Caro Landini, ti scrivo…
Già, ma perché io giornalista dovrei scrivere a Landini? Che c’entro con lui?
C’entro, c’entro. Il segretario generale della Cgil c’entra sempre con chi ama il popolo italiano, i lavoratori italiani. Io ho poi un motivo in più. Quando guardo un segretario di quel sindacato mi dico: è l’erede di Di Vittorio. E mi commuovo, perché sono abbastanza vecchia da aver conosciuto, e direttamente, il fondatore. Quello da cui la gente del mio paese andava a consigliarsi per ogni cosa: mi hanno detto che mio figlio si deve operare, quando viene Peppino gli vado a chiedere se davvero si deve fare.
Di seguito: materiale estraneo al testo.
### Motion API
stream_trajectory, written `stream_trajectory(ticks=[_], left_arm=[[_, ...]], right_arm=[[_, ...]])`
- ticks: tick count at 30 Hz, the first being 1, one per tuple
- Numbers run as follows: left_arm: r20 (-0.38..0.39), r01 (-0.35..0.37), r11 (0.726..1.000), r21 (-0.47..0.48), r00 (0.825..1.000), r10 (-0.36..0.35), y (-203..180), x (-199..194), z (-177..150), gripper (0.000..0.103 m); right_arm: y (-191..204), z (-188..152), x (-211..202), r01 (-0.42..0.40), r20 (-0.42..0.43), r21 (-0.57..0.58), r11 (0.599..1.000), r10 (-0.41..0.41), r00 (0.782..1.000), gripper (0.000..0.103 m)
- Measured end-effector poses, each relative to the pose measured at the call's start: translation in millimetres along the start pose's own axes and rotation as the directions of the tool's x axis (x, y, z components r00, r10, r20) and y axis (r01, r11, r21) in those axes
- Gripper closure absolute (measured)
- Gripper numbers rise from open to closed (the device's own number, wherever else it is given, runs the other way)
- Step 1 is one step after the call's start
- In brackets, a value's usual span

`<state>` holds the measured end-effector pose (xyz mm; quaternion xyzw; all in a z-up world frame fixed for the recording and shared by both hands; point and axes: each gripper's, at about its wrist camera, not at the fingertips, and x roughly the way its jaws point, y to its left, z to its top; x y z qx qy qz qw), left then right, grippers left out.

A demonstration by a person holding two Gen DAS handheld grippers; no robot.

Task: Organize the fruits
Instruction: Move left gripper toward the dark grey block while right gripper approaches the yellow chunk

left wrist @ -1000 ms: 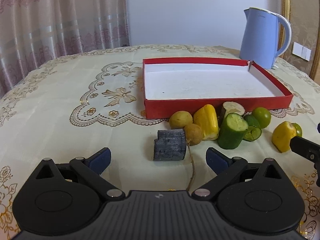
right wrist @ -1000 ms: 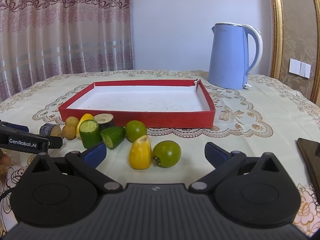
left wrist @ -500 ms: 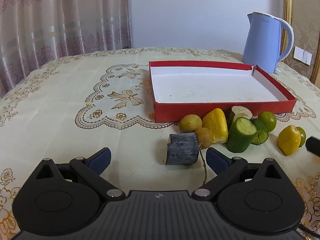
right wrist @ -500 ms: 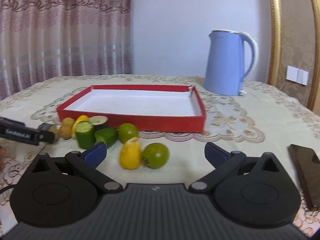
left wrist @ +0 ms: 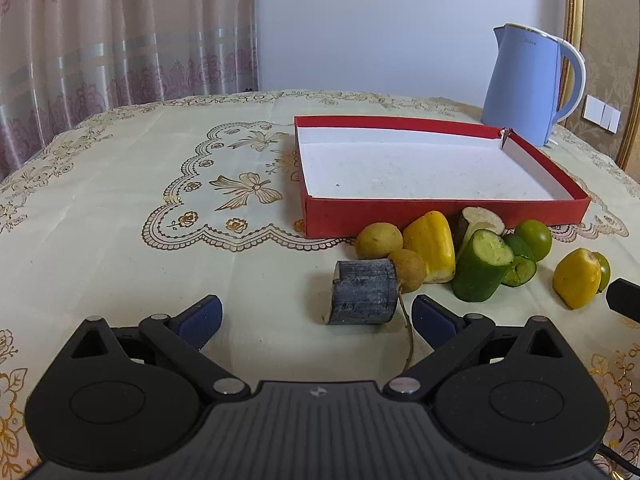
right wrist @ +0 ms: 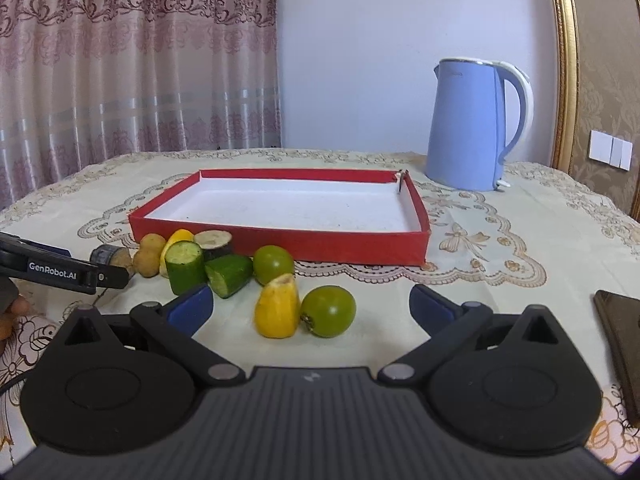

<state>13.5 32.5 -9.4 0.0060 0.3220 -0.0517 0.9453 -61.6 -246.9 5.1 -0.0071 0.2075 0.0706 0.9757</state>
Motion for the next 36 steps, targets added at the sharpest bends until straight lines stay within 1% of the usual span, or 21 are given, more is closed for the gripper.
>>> stream_trajectory(ticks=[6, 13, 14, 15, 17, 18, 20, 21, 23, 26, 27, 30, 32, 36], left_arm=[[-0.004, -0.014, 1.0, 0.008, 1.0, 0.014, -3.2, 0.6, 0.6, 0.001], [-0.002, -0.036, 0.999, 0.012, 0.999, 0.036, -4.9, 1.1, 0.3, 0.001], [0.0, -0.039, 0.999, 0.011, 0.999, 0.039, -4.8, 0.6, 0.1, 0.001], [0.002, -0.045, 0.999, 0.011, 0.999, 0.045, -4.9, 0.4, -0.1, 0.001], [0.008, -0.056, 0.998, 0.012, 0.998, 0.056, -5.4, -0.2, -0.1, 0.001], [0.01, -0.059, 0.998, 0.015, 0.998, 0.059, -5.9, -0.3, -0.3, 0.002], [0.015, -0.068, 0.997, 0.021, 0.998, 0.068, -6.8, -0.8, -0.4, 0.002], [0.015, -0.065, 0.998, 0.024, 0.998, 0.064, -7.1, -0.9, -0.6, 0.002], [0.016, -0.067, 0.997, 0.024, 0.998, 0.066, -7.2, -1.4, -0.8, 0.002], [0.007, -0.061, 0.998, 0.02, 0.998, 0.061, -6.4, -0.4, -0.3, 0.001], [0.003, -0.06, 0.998, 0.017, 0.998, 0.06, -5.9, 0.0, -0.4, 0.001], [-0.004, -0.061, 0.998, 0.009, 0.998, 0.061, -4.4, 1.0, -0.6, 0.001], [-0.004, -0.063, 0.998, 0.01, 0.998, 0.063, -4.6, 1.2, -0.8, 0.001], [-0.005, -0.076, 0.997, 0.016, 0.997, 0.076, -5.5, 2.2, -0.6, 0.001]], right_arm=[[-8.0, -0.1, 2.2, 0.006, -0.009, 0.04, 0.999, -0.006, 1.0, 0.0], [-2.8, -0.1, 2.1, 0.009, -0.005, 0.009, 1.0, -0.009, 1.0, 0.0], [-1.3, -0.5, 0.5, 0.013, 0.004, 0.001, 1.0, -0.013, 1.0, 0.002], [-0.6, -0.9, -1.6, 0.015, 0.017, -0.004, 1.0, -0.015, 1.0, 0.019], [-1.3, -0.5, -2.6, 0.025, 0.022, 0.002, 1.0, -0.025, 0.999, 0.041], [-2.3, -0.2, -1.8, 0.026, 0.018, 0.008, 1.0, -0.026, 1.0, 0.041], [-4.2, 0.2, -0.2, 0.023, 0.009, 0.018, 1.0, -0.023, 1.0, 0.04], [-4.5, 0.0, -0.3, 0.026, 0.009, 0.02, 0.999, -0.027, 1.0, 0.03], [-3.7, -0.4, -1.6, 0.029, 0.017, 0.017, 0.999, -0.029, 0.999, 0.022], [-1.8, -0.2, -1.5, 0.03, 0.015, 0.004, 1.0, -0.03, 0.999, 0.018], [-1.3, -0.2, -1.3, 0.029, 0.014, 0.0, 1.0, -0.029, 0.999, 0.013], [-0.3, -0.3, -2.7, 0.029, 0.022, -0.005, 1.0, -0.029, 0.999, 0.003], [-0.3, -0.2, -2.7, 0.031, 0.022, -0.005, 0.999, -0.031, 0.999, 0.002], [-1.5, -0.3, -2.8, 0.033, 0.021, 0.002, 0.999, -0.034, 0.999, 0.003]])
Peppino che aveva insegnato loro a non togliersi il cappello a ogni piè sospinto, Peppino, uno di noi che sa più di noi.
Quando Maurizio Landini si è manifestato come leader di livello nazionale e ha cominciato ad apparire da tutti gli schermi, il mio sguardo si è posato su lui con il sottaciuto impulso di un confronto: mi è piaciuto tanto. Ho detto: forse con lui la Cgil ce la farà. Ha un piglio che non mi inganna, quello è capace di ricucire la tela strappata del sindacato unitario. Lui non si farà confinare in una cultura minoritaria. Forse con quello lì magari rinasce un modo di sentirsi popolo e non plebe.
E ora, Landini, ti prego non deluderci: come fai a pensare che il corpo di una donna possa essere affittato? Non è da te: dimmi con il tuo bel vocione e il tuo simpatico accento emiliano che non ci pensi neppure a una roba così; dimmi che sei stato preso in contropiede. Dimmi che non ci troveremo un giorno a dire a un bambino che ce ne dovesse chiedere conto: allora piccolo, vediamo tu provieni da una provetta dove sono stati infilati un seme maschile preso da una banca e un ovulo femminile preso da un’altra banca e poi, avvenuto tra i due l’incontro, tu sei stato depositato nell’utero di una donna che ti ha ospitato e protetto e nutrito per 9 mesi e tu lì ti sei sentito come un papa, ti cullava il ritmo del suo core, ti rasserenava la sua voce, ma quando sei uscito, zac! ti abbiamo tolto alla tua protettrice e ti abbiamo messo in altre mani.
LANDINI, come possiamo fare questo a un bambino!
Proprio tu sai meglio di chiunque altro in Italia quello che gli abbiamo fatto: lo abbiamo reso merce, prodotto come una merce con una sorta di catena di montaggio dei pezzi.
Vorrei un nuovo Charlot che sapesse raccontare questa catena di montaggio della vita umana e quello che abbiamo fatto a questo piccino.
Landini, dì di no a tutto ciò e schierati con noi.